Principal sources of liquidity for the Corporation include assets considered relatively liquid such as short-term investment securities, federal funds sold and cash and due from banks.
Cash flows generated from operating activities increased to $7.747 million compared to $6.840 million for the same period in 2000. This increase of $907 thousand is mainly the result of a decrease in cash paid to suppliers and employees. Net cash flows used in investing activities amounted to $1.797 million in 2001 compared to $23.543 million for the same period in 2000. Most of the current period’s decrease came from repayments of loans made to customers outpacing new loan growth.

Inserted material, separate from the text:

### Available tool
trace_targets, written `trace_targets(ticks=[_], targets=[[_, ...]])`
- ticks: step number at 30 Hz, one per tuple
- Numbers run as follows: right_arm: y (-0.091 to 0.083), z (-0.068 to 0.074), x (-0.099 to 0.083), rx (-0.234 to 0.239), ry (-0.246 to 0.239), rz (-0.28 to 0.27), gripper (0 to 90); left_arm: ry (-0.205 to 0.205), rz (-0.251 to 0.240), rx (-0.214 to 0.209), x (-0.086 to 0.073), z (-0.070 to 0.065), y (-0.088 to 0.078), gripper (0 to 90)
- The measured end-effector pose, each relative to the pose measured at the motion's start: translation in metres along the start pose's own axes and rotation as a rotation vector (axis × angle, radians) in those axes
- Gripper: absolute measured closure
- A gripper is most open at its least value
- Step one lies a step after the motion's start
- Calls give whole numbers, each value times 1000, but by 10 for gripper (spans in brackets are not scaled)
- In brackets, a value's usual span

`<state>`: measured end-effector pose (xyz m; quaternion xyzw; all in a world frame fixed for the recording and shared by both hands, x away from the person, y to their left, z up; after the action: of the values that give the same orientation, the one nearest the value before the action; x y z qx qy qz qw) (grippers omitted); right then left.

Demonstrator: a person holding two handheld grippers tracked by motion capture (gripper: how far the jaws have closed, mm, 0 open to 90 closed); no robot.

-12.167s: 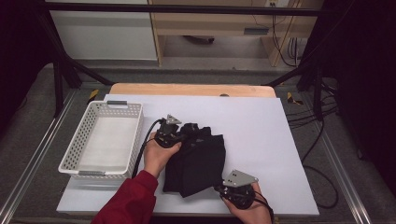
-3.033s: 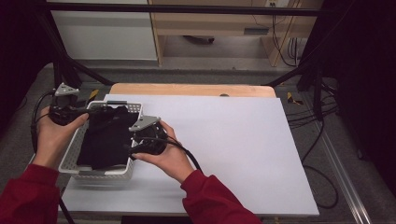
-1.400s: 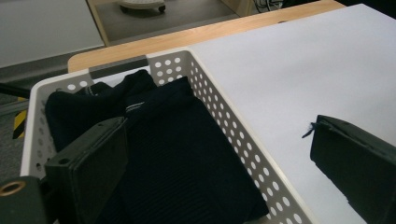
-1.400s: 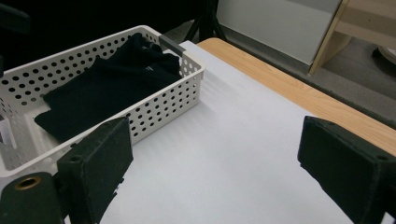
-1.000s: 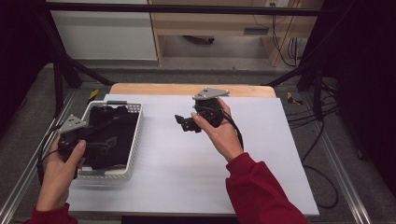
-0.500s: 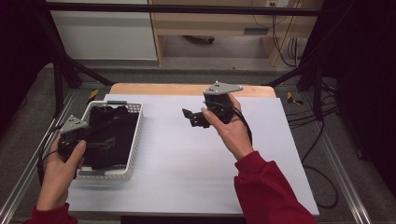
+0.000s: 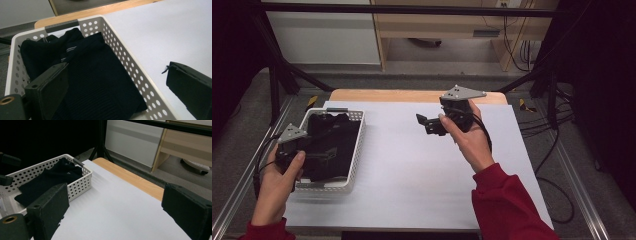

Net cash flows provided by financing activities were $10.844 million in 2001 compared to $9.933 million in 2000. In 2001, $27.191 million was generated from increases in deposits and $15.150 million was used to repay Federal Home Loan Bank borrowings.
Capital Resources
The capital management function is a continuous process which consists of providing capital for both the current financial position and the anticipated future growth of the Corporation. As of September 30, 2001, the corporation’s total risk-based capital ratio stood at 17.83%, and the Tier I risk-based capital ratio and Tier I leverage ratio were at 16.56% and 11.40%, respectively. Regulations established by the Federal Deposit Insurance Corporation Improvement Act require that for a bank to be considered well capitalized, it must have a total risk-based capital ratio of 10%, a Tier I risk-based capital ratio of 6% and a Tier I leverage ratio of 5%.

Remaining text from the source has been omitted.